プライム建築都市研究所代表 田辺 芳生氏
2018年度第6回スポーツアカデミーが1月16日開かれました。
今回はプライム建築都市研究所代表の田辺 芳生 氏にご講義いただきました。
【当日の概要報告】
※以下の報告は、当日資料と合わせてご覧ください。
主な講義内容
スポーツをするためのグラウンド、体育館、クラブハウスといった施設が、ただスポーツを楽しむだけに利用されるのはもったいない。市民が交流したり、スポーツに興味がない人でも利用できる施設のあり方、これからの時代に求められる新たなスポーツ施設のつくり方を考える。
1.スポーツによる新しいパブリックスペースを考える
(1)スポーツに関わる人の幅を広げていく
スポーツを「する・見る・支える」以外の人を巻き込む。公園なら公園の利用者がおり、そうした人たちが違う形で参加できるように考える。また、公共施設は公共性が求められるため、誰もが自由に参加できさまざまなスポーツが実施できる必要がある。
(2)スポーツに何ができるか
スポーツの効用は健康増進、地域活性化、交流人口の拡大などさまざまあるが、パブリックスペースをつくる際は、地域のニーズ、地域の課題をとらえて施設の構想を練る。
(3)持続可能性
地方自治体の予算に頼らず、独立採算制を目指す。施設使用料だけでなく、それ以外の収益事業を行う。特に公共施設の場合は、公益性と収益性のバランスを考えて持続可能性を追求していかなければならない。
2.施設デザインのコンセプトを考える
設計をする際に重要な考え方は、LIAISON(多様な場をつなぐ)、MULTIFUNCTION(多目的な利用ができる)、UNIVERSAL(誰もが使える)、CO-CREATION(共につくる)の4つ。
3.施設整備のプロセスを考える
施設整備は構想→計画→設計→建設→運営というプロセスがある。設計事務所であれば計画や設計の段階から関わるケースが多いが、構想の段階からさまざまな専門家が参加するのが望ましい。
4.事例紹介
(1)陸前高田クラブハウスプロジェクト
陸前高田市は2011年の東日本大震災の影響で、学校のグラウンドが仮設住宅で埋まり、子どもたちが外で遊ぶ環境がなくなってしまった。それを解消し、街を元気にする拠点を作ろうと始めたプロジェクトで、芝生のグラウンドとクラブハウスを作った。

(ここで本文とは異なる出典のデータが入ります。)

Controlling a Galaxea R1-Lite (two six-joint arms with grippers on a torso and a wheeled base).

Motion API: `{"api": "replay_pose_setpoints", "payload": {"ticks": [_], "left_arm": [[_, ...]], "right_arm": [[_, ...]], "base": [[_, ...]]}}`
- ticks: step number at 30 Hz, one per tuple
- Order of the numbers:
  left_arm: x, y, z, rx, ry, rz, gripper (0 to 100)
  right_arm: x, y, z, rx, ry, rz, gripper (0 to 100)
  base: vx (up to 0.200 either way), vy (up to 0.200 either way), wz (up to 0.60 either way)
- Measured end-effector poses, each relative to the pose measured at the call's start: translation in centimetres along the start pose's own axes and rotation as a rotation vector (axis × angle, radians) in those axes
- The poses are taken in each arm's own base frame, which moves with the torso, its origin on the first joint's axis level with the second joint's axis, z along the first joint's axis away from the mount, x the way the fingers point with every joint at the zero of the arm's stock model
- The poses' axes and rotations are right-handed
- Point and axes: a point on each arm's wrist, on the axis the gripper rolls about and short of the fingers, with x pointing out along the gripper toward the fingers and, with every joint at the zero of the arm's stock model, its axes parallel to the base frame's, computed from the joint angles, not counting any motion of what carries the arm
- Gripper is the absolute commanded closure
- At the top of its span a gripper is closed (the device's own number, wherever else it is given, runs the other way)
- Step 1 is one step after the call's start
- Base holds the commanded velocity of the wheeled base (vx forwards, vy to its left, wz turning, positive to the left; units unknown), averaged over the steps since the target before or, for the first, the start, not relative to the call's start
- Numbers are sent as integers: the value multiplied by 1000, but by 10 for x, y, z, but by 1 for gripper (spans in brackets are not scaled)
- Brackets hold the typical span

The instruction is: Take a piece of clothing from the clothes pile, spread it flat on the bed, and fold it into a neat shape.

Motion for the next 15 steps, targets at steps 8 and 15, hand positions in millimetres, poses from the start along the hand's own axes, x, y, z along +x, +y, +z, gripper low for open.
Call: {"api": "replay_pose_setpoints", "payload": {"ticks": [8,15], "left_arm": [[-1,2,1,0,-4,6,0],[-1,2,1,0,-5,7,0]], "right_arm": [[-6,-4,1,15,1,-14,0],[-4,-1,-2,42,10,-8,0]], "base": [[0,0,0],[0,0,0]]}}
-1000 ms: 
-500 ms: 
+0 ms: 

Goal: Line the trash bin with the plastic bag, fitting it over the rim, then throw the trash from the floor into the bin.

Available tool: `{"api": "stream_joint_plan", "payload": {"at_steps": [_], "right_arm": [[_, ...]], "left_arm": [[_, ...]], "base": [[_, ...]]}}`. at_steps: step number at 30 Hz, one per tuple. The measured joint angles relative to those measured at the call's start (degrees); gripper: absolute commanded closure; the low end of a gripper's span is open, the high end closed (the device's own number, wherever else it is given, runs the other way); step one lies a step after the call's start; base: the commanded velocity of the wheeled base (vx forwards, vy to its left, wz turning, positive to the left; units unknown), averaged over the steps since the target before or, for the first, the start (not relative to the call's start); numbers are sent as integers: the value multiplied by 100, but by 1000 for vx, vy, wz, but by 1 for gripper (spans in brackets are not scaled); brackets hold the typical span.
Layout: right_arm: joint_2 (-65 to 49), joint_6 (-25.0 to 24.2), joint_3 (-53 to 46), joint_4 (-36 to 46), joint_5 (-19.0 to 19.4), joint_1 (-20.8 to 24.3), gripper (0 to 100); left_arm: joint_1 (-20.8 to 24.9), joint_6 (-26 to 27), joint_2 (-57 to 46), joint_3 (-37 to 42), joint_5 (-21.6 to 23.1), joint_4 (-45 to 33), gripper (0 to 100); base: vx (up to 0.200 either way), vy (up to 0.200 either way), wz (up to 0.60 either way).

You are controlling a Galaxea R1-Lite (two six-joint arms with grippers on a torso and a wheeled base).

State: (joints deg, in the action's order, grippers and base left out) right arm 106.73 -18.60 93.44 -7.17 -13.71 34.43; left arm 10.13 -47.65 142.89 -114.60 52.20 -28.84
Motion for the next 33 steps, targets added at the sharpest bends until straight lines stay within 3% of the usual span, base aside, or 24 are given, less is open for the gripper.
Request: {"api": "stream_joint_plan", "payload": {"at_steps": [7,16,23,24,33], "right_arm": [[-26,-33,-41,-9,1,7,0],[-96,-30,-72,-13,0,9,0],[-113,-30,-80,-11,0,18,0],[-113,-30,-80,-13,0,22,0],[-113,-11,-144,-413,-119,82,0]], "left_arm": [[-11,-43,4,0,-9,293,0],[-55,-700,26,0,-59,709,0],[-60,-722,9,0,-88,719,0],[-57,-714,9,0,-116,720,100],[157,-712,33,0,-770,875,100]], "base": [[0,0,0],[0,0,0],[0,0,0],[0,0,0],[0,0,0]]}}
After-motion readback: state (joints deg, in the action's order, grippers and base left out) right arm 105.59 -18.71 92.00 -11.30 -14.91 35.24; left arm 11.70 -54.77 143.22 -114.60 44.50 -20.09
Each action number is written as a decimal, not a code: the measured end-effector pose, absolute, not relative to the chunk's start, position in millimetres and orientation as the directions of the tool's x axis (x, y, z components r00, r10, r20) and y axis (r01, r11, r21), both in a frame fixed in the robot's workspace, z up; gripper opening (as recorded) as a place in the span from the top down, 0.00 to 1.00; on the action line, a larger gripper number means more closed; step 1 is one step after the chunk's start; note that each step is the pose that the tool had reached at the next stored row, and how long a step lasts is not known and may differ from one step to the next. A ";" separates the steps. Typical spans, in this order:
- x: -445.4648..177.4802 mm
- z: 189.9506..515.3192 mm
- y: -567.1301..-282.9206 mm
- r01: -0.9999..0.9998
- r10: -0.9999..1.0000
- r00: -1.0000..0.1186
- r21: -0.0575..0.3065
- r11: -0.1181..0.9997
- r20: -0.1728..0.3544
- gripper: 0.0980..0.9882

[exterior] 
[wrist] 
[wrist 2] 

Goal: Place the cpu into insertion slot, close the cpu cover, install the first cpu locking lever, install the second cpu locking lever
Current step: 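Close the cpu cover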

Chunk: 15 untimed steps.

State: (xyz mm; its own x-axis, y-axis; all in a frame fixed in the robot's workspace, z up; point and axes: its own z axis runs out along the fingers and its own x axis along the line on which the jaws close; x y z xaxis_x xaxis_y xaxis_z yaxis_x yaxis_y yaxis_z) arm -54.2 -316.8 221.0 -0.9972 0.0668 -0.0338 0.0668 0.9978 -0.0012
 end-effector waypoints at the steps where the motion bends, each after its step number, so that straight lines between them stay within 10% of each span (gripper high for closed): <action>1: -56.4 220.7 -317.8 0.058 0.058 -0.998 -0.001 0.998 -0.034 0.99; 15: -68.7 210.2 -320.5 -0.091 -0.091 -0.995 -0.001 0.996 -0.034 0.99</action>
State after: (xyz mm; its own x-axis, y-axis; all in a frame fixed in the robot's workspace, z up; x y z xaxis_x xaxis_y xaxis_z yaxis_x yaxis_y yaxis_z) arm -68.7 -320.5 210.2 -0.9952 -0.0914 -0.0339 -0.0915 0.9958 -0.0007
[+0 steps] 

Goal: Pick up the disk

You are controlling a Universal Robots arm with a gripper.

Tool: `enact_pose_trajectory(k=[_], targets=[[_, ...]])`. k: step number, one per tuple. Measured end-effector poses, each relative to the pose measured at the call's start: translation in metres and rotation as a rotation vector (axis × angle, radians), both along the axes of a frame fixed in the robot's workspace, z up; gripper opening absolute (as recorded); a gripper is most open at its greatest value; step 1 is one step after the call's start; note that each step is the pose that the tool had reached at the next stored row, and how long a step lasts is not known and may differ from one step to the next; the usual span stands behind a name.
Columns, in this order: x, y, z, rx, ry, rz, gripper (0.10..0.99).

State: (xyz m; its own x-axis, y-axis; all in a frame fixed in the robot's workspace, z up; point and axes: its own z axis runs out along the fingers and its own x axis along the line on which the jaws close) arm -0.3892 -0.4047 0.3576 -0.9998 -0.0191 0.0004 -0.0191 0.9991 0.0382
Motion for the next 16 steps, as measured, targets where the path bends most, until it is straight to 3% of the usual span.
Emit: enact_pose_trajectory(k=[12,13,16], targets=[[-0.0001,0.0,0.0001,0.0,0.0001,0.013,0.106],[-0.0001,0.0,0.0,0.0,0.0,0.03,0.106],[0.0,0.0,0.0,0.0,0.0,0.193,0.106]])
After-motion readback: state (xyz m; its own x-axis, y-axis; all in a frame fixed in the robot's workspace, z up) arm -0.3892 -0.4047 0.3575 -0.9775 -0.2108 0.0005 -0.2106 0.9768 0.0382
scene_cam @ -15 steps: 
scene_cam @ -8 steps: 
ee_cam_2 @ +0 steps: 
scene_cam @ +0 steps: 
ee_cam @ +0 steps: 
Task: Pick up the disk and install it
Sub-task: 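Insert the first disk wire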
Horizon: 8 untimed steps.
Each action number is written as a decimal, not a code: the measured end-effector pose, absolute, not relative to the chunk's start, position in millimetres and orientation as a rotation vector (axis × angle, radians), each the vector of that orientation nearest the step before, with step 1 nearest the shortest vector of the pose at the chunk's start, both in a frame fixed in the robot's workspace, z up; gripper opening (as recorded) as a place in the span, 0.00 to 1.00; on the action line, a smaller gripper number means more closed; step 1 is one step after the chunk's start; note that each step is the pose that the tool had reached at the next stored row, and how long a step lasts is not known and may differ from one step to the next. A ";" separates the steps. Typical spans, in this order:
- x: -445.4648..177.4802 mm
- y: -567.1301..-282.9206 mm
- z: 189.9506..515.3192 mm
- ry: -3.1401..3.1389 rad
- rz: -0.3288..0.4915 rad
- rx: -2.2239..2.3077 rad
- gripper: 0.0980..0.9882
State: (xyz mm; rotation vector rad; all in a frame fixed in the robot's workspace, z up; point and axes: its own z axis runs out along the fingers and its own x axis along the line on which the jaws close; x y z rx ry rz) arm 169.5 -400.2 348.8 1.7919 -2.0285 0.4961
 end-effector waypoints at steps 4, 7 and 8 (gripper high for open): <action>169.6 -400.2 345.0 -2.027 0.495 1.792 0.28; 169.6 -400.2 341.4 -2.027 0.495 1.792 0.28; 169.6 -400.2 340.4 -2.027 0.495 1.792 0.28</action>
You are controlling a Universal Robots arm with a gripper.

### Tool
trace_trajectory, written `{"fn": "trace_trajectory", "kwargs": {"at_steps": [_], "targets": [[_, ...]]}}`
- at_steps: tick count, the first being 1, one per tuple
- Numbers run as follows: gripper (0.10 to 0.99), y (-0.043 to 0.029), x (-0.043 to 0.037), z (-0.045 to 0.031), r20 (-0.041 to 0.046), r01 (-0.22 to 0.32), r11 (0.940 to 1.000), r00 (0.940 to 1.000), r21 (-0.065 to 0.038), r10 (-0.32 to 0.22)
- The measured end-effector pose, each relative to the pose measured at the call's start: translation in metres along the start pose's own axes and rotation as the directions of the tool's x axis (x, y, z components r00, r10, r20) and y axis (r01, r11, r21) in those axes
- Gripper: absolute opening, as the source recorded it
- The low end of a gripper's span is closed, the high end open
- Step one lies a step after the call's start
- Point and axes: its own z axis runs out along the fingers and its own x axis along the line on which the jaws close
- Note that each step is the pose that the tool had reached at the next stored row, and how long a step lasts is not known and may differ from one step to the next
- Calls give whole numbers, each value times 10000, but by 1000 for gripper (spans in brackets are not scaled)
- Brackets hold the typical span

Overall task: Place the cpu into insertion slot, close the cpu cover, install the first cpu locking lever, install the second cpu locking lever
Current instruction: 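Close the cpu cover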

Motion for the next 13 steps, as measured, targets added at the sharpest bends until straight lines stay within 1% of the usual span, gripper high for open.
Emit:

クラブハウスができた13年から、ここを拠点に早稲田大学サッカー部が地域の子どもたちとサッカー交流をスタート。Jリーグの川崎フロンターレも継続的に地元と交流を続け、16年にはこのグラウンドでJリーグチーム同士の試合を行った。
(2)ちふれ化粧品飯能研修センター
なでしこリーグのASエルフェン埼玉をサポートする企業、ちふれ化粧品が新工場、研修所を建設する際、研修所をASエルフェン埼玉のクラブハウスにも使える複合的な機能を持つように設計した。
施設はセミナールーム、カフェテリア、フィットネスルーム、ロッカールームに分かれ、研修をする社員とサッカーをする選手が同時に使える。セミナールームは研修所になったり、更衣室になったり、多目的な用途に対応でき、研修社員とサッカー選手の交流も生まれた。
(3)テラスポ鶴舞
愛知県サッカー協会(AIFA)の発案で、名古屋市にある鶴舞公園の中にスポーツ施設「テラスポ鶴舞」を整備し名古屋市に寄付、2018年にオープンした。土のグラウンドから生まれ変わった人工芝のグラウンド2面と、新たに建設したクラブハウスがある。
運営は名古屋市の委託(指定管理料なし)を受けたAIFAが担い、グラウンドを貸し出すだけでなく、各種教室やイベントを開催するなど、オリジナルのサービスも提供している。
クラブハウスが中央にあり、両側にグラウンドという構成。クラブハウスは中と外が連続するように設計され、すべての部屋が外から直接入れるようになっている。大きな屋根をかけて、夏の日差しや雨から人を守る場所が作られている。また、夜間照明付きの施設のため、夜には外に光があふれて見えるようにデザインされている。